**Required action:**
For the records that follow, give the number of lines in which the word "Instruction" occurs, with nothing added.

Start of Extracted data

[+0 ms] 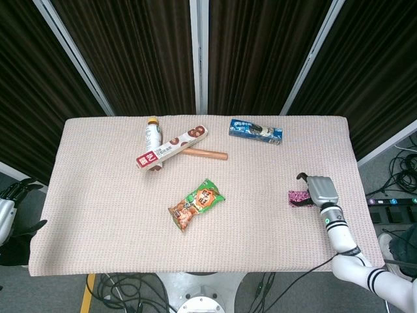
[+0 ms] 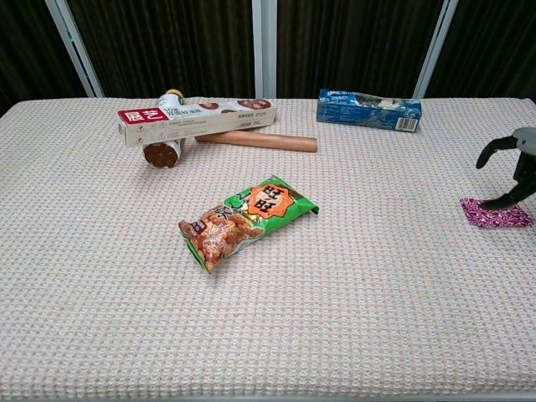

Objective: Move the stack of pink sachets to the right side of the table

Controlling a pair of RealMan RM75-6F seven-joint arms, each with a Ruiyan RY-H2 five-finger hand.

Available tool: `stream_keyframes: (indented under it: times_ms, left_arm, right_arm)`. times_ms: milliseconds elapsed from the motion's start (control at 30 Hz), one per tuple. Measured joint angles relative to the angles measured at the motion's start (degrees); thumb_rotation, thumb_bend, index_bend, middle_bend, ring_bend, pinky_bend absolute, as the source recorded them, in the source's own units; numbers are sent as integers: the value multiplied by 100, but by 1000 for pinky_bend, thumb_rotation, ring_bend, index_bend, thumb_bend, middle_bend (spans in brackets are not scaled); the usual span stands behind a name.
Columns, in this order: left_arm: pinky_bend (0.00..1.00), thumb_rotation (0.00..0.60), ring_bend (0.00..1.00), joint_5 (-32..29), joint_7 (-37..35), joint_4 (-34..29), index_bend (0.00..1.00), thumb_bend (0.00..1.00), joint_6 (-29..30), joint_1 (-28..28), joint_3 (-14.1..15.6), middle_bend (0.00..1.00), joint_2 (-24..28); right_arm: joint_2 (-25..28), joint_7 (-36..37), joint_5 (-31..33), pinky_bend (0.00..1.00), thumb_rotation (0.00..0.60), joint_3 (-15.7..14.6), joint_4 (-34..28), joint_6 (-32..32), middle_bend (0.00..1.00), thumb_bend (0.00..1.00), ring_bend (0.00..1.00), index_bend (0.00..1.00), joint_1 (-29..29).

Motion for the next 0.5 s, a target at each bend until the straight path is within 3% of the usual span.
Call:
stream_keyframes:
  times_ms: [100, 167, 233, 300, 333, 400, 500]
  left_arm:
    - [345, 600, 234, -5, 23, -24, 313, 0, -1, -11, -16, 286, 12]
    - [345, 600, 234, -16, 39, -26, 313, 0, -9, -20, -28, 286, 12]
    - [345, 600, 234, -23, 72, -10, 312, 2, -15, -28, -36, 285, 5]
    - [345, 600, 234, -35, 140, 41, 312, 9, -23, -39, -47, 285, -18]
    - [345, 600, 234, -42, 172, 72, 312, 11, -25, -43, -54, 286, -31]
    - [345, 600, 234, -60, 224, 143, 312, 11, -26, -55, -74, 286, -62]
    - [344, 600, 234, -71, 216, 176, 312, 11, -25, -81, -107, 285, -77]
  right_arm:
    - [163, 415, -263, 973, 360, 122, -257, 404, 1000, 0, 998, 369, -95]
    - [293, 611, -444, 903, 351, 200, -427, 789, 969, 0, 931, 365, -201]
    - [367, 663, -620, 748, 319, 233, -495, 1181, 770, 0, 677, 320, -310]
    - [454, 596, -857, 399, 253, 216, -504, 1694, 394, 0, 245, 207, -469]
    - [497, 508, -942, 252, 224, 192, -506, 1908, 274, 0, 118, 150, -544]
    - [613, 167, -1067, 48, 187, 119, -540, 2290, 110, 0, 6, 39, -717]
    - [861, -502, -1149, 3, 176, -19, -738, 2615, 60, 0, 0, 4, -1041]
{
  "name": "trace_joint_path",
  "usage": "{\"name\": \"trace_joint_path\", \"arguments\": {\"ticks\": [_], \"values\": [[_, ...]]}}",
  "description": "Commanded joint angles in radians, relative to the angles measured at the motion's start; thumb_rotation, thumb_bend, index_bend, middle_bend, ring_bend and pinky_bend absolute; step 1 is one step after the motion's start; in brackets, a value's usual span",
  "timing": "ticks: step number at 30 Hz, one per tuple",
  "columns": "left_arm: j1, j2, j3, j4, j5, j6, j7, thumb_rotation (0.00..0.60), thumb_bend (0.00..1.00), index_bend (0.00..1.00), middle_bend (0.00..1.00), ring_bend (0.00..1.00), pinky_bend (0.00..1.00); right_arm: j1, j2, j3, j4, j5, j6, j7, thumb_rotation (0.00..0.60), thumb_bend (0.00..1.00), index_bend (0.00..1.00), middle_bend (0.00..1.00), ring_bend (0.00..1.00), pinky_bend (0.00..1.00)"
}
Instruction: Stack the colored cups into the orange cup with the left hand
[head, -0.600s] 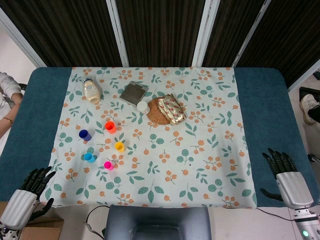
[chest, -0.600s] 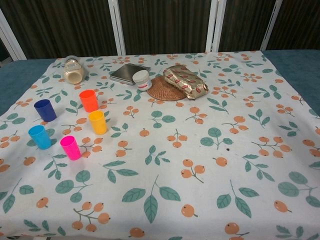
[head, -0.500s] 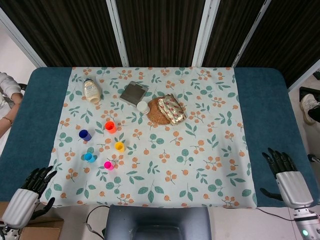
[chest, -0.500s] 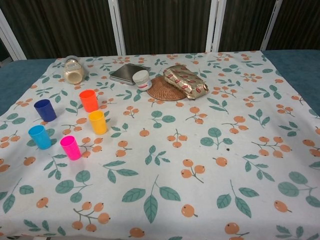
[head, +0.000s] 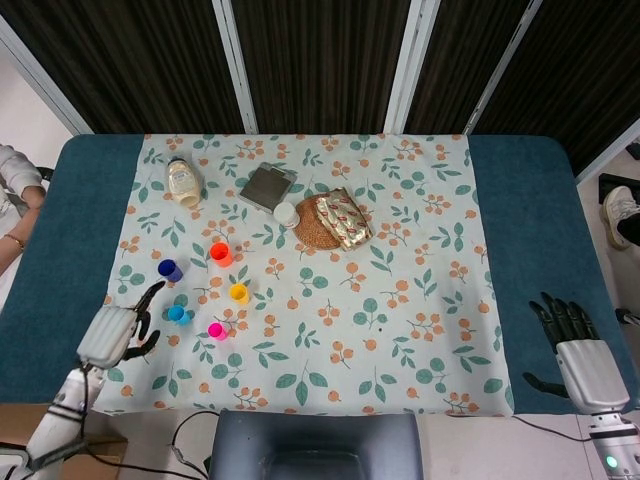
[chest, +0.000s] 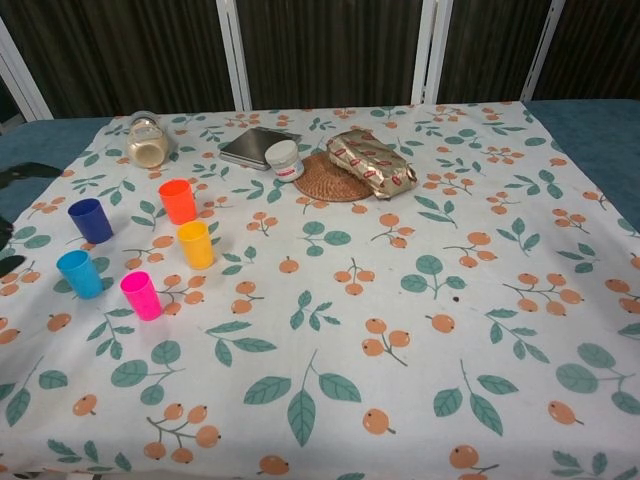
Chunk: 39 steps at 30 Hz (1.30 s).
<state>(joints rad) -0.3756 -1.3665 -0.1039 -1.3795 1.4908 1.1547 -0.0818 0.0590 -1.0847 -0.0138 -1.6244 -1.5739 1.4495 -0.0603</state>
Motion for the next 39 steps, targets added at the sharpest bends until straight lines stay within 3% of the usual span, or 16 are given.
{"name": "trace_joint_path", "arguments": {"ticks": [1, 6, 14, 39], "values": [[-0.142, -0.137, -0.114, 0.150, -0.159, -0.147, 0.069, 0.600, 0.38, 0.03, 1.00, 1.00, 1.00, 0.001, 0.000, 0.002, 0.001, 0.005, -0.004, -0.002, 0.600, 0.19, 0.00, 0.00, 0.00, 0.00], [-0.196, -0.218, -0.157, 0.264, -0.232, -0.180, 0.101, 0.600, 0.38, 0.08, 1.00, 1.00, 1.00, 0.000, 0.006, 0.008, 0.001, 0.018, -0.005, 0.003, 0.600, 0.19, 0.00, 0.00, 0.00, 0.00], [-0.230, -0.247, -0.167, 0.350, -0.310, -0.242, 0.133, 0.600, 0.38, 0.17, 1.00, 1.00, 1.00, -0.006, 0.013, 0.012, 0.003, 0.023, 0.008, 0.015, 0.600, 0.19, 0.00, 0.00, 0.00, 0.00], [-0.255, -0.248, -0.152, 0.394, -0.393, -0.292, 0.164, 0.600, 0.38, 0.44, 1.00, 1.00, 1.00, -0.010, 0.012, 0.015, 0.003, 0.023, 0.012, 0.015, 0.600, 0.19, 0.00, 0.00, 0.00, 0.00]]}}
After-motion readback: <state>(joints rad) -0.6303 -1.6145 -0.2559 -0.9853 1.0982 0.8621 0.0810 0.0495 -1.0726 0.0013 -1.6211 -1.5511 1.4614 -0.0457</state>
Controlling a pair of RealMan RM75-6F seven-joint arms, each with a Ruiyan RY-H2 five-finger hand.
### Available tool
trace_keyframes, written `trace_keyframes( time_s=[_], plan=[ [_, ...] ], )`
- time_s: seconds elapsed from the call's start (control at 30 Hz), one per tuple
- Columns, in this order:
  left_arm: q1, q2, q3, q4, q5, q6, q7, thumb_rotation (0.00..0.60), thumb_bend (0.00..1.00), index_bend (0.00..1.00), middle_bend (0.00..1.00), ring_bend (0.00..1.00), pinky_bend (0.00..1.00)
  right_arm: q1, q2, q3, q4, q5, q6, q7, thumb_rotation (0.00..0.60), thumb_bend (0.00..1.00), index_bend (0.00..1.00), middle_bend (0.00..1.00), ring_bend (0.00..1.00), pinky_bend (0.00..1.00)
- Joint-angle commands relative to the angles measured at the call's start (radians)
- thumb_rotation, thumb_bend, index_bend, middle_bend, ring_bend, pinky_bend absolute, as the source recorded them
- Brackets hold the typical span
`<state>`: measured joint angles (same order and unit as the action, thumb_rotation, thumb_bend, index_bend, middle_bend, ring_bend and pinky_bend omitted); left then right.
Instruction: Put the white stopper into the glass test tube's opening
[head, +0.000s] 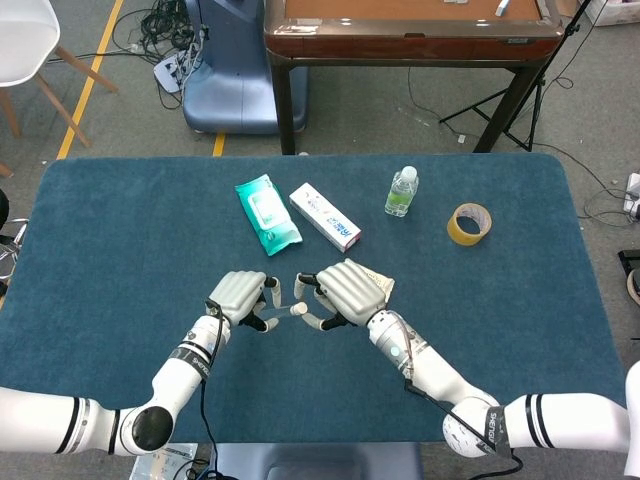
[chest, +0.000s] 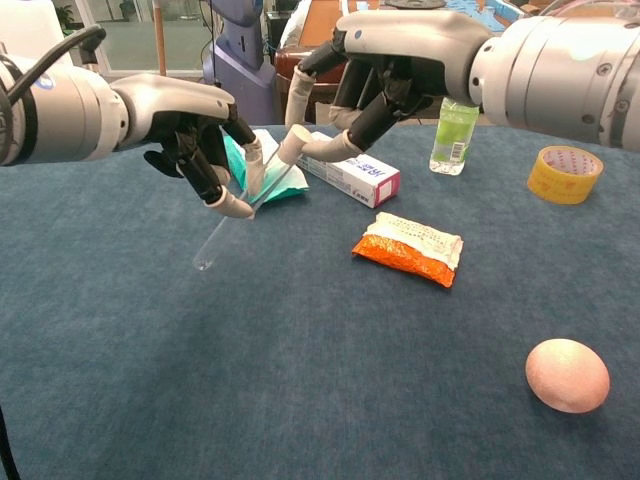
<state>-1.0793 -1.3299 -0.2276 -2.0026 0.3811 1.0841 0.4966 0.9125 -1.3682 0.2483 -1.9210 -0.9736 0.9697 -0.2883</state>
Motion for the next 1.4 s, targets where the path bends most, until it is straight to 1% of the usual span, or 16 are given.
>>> trace_keyframes(
  time_s=[0.03,0.1,0.2,0.27,0.47,0.57,0.83,1.13,1.4],
  plan=[
    [0.000,-0.002,0.003,0.004,0.001,0.000,0.003,0.600,0.27,0.65,1.00,1.00,1.00,0.001,0.001,0.000,0.002,0.001,-0.002,0.003,0.600,0.31,0.29,0.91,0.97,1.00],
    [0.000,-0.003,0.006,0.008,0.003,0.001,0.005,0.600,0.27,0.65,1.00,1.00,1.00,0.001,0.000,0.000,0.004,0.000,-0.003,0.006,0.600,0.26,0.25,0.91,0.97,1.00],
    [0.002,-0.003,0.013,0.015,0.011,0.005,0.012,0.600,0.27,0.65,1.00,1.00,1.00,-0.002,0.005,0.002,0.000,-0.005,-0.002,0.015,0.600,0.21,0.22,0.91,0.97,1.00],
    [0.002,-0.003,0.022,0.021,0.016,0.011,0.023,0.600,0.27,0.65,1.00,1.00,1.00,-0.009,0.017,0.005,-0.008,-0.013,0.002,0.026,0.600,0.20,0.22,0.91,0.97,1.00],
    [0.003,-0.013,0.075,0.058,0.046,0.066,0.106,0.600,0.27,0.66,1.00,1.00,1.00,-0.060,0.103,0.011,-0.060,-0.062,0.046,0.064,0.600,0.19,0.21,0.91,0.97,1.00],
    [0.012,-0.027,0.096,0.079,0.053,0.079,0.126,0.600,0.27,0.66,1.00,1.00,1.00,-0.089,0.149,0.011,-0.082,-0.078,0.066,0.081,0.600,0.19,0.21,0.91,0.97,1.00],
    [0.037,-0.082,0.141,0.163,0.086,0.115,0.183,0.600,0.27,0.66,1.00,1.00,1.00,-0.155,0.248,-0.004,-0.097,-0.106,0.091,0.123,0.600,0.19,0.21,0.91,0.97,1.00],
    [0.068,-0.150,0.143,0.264,0.082,0.093,0.190,0.600,0.27,0.66,1.00,1.00,1.00,-0.200,0.296,-0.024,-0.088,-0.127,0.093,0.148,0.600,0.19,0.21,0.91,0.97,1.00],
    [0.092,-0.212,0.124,0.365,0.078,0.038,0.165,0.600,0.27,0.66,1.00,1.00,1.00,-0.223,0.305,-0.037,-0.073,-0.123,0.087,0.157,0.600,0.19,0.21,0.91,0.97,1.00]
  ],
)
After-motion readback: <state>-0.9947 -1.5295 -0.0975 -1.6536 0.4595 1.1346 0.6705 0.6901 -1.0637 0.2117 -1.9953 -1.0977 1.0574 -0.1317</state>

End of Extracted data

**Task response:**
2